The greatest danger for mobile gambling to intersect with corruption lies in the ease of fixing a one-on-one sport like tennis, darts or snooker, according to experts and professional gamblers.

Mobile apps that allow in-game betting on individual points or games allow athletes to stealthily manipulate the results and may strike some of them as less unethical as throwing an entire match, said Sally Gainsbury, a senior lecturer at Southern Cross University who has written a book on the subject.

“A Perfect Combination”

Most major bookmakers operate from small offshore jurisdictions, making accurate predictions of industry worth extremely difficult, said Gainsbury.

“There’s a large grey sort of offshore market … in every country, where it’s actually just not possible for the government to regulate these sites that are based in all these tiny remote jurisdictions,” she told Reuters.

“So it’s difficult to get a really accurate size of how much people are betting because a lot of it is actually illegal.”

Patrick Jay, a betting consultant and former head of trading at Betfair, estimates the global sports betting market is likely worth about $1 trillion a year, having doubled in size in the last five years. He expects it to double again in the next five.

The Australian government, citing a 2015 United Nations conference at which Jay was a speaker, put that figure as high as $3 trillion, of which 90 percent was “illegal” or in contravention of laws regulating gambling in which the bet was placed.

That range of figures, which includes betting on sports from soccer, cricket and tennis to much less widely followed sports like snooker, darts and table tennis but excludes racing, illustrates the difficulty in accurately valuing the overall market.

“It has grown because of mobile technology. It allows people to place bets anywhere, anytime,” Jay told Reuters. “People are also dealing in credit, and therefore accounts are being run all over the world. It has created a perfect combination.”

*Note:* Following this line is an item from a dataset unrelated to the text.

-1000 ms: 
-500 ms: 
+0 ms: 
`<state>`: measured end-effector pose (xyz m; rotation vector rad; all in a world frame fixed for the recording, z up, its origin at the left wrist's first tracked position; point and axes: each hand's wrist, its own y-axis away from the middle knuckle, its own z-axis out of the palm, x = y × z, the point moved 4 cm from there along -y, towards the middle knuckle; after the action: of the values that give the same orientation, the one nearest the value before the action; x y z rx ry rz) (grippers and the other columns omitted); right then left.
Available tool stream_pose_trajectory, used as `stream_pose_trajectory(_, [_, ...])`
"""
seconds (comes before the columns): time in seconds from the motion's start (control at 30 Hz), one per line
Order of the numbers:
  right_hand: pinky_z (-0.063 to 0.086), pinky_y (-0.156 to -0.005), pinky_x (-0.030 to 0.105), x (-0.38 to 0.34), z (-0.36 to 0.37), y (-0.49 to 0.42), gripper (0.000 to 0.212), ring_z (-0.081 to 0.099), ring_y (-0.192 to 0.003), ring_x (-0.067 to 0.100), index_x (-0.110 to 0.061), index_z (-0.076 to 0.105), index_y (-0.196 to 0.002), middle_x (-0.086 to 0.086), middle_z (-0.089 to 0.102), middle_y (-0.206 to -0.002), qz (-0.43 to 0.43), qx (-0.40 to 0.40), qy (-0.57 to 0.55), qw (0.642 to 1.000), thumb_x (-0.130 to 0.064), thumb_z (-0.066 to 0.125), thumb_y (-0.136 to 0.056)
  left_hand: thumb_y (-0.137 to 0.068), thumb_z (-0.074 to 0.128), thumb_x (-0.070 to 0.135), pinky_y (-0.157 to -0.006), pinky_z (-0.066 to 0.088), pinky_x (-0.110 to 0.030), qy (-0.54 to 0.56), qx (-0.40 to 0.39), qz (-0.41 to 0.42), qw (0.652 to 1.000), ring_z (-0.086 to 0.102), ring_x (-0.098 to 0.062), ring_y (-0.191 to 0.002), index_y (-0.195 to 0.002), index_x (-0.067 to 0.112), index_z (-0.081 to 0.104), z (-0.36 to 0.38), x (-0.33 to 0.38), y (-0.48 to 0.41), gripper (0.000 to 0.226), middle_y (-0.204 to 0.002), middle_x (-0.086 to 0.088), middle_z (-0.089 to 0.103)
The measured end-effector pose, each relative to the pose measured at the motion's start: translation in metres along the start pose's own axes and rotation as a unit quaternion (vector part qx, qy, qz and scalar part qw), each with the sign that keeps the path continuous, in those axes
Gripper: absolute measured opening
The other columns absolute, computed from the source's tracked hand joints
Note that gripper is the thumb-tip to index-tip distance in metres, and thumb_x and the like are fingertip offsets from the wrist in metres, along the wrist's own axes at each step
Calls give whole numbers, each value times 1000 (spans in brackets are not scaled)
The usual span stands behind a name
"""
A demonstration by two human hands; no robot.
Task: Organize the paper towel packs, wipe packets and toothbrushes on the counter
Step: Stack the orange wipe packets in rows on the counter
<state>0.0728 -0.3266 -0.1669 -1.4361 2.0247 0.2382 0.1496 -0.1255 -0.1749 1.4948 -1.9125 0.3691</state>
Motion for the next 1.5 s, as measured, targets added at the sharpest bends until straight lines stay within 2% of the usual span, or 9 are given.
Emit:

Leading bookmakers including Betfair Group PLC, Ladbrokes PLC, Paddy Power PLC and William Hill PLC did not respond to requests for comment. There have not been any allegations of wrongdoing by the bookmakers in the World Tennis scandal.

Worried about the boom in sports betting and incidents of match fixing, countries like Australia and across the European Union are in the process of reviewing laws that experts like Gainsbury say are “hopelessly outdated”.

In Australia, for example, 2001 laws regulating Internet sport betting bar anyone from placing a bet on a sporting event online once it has begun, despite allowing live betting over the phone or at retail bookmakers.

William Hill, an official partner of the Australian Open, has a new “Bet-in-Play” feature for its Australian customers that requires access to a smartphone’s microphone while the bet is placed to comply with such laws.

“There’s been a lot of stagnation where a lot of countries originally said, ‘Well this is illegal, we won’t let them do this’, but of course with the internet you can’t make things illegal and stop people going online,” Gainsbury said.